The foundation: Building for today, not tomorrow

When Discord launched in 2013, the team chose a stack optimized for speed over perfection. For real-time messaging, they turned to Elixir, leveraging the BEAM virtual machine’s ability to handle millions of concurrent connections. Python powered the API layer, while Go managed microservices. MongoDB stored user data, and Electron delivered a cross-platform desktop experience.

This approach allowed Discord to ship quickly and iterate. The trade-off? Future scalability challenges. As user growth accelerated, some components struggled to keep pace, forcing the team to confront hard limits.
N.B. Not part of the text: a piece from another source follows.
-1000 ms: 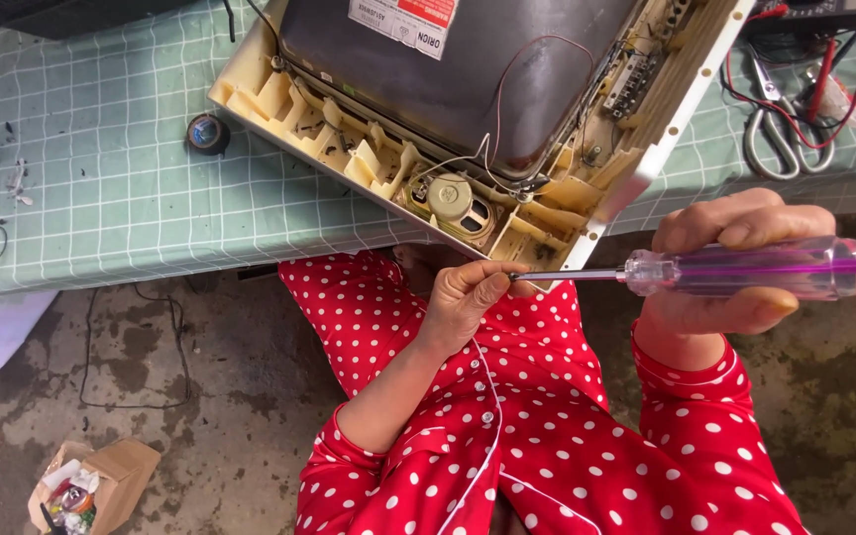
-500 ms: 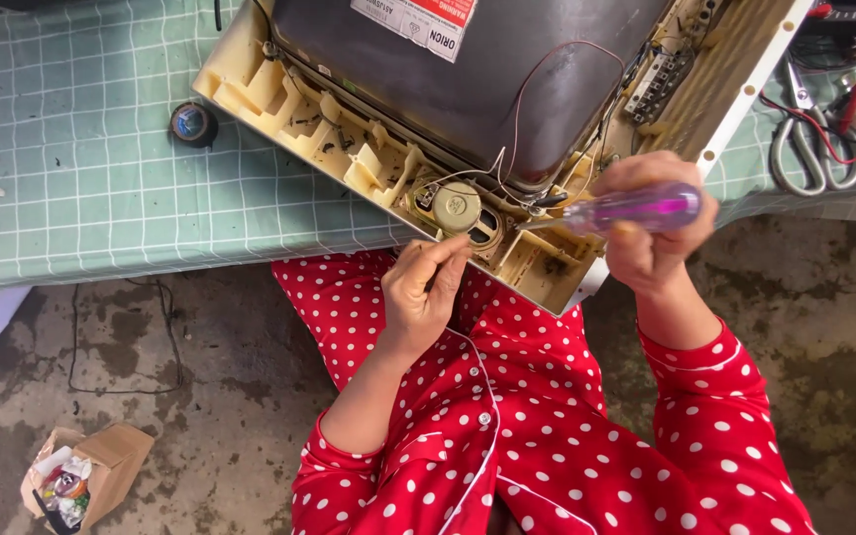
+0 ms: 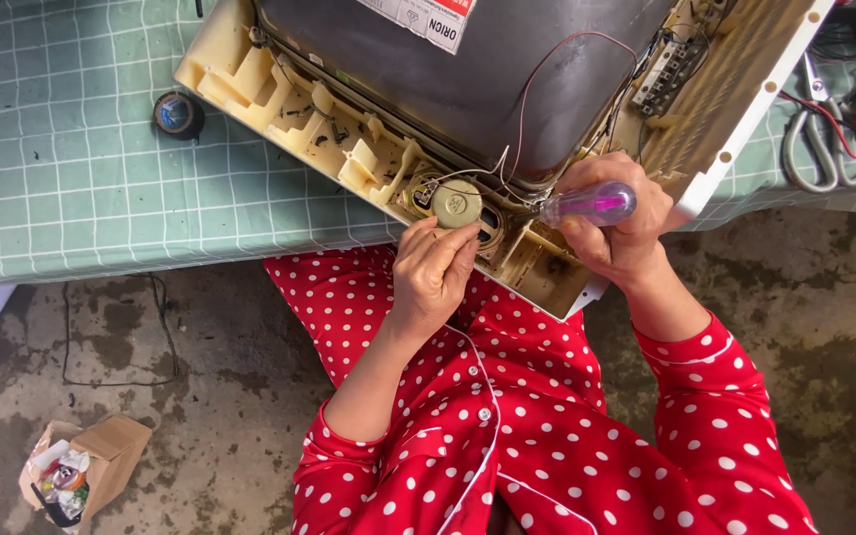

MongoDB’s scaling ceiling: When 5 million users weren’t enough

By 2017, Discord had crossed the 5 million user mark. MongoDB, though reliable in the early days, couldn’t handle the load. The team migrated to Cassandra, a distributed database designed for high write throughput. The shift worked—for a while.

But growth is relentless. By 2022, those initial 12 Cassandra nodes had ballooned to 177. Maintenance became a nightmare, operational costs spiraled, and performance lagged. The search for a better solution led Discord to ScyllaDB, a Cassandra-compatible database optimized for low latency and high throughput. The migration wasn’t about chasing trends—it was about solving concrete problems.

Elixir’s data crunch: When milliseconds mattered

Discord’s real-time messaging system relied heavily on Elixir, which excelled at handling concurrent connections. But as the platform grew, certain operations—like sorting large datasets—started taking 170 milliseconds per request. At Discord’s scale, that latency compounded into noticeable delays for users.

The solution? Rewrite the critical path in Rust. Rust’s zero-cost abstractions and memory safety guarantees slashed latency to just 1 millisecond. The performance improvement wasn’t incremental—it was transformative. This wasn’t a case of premature optimization; it was a response to measured, real-world pain points.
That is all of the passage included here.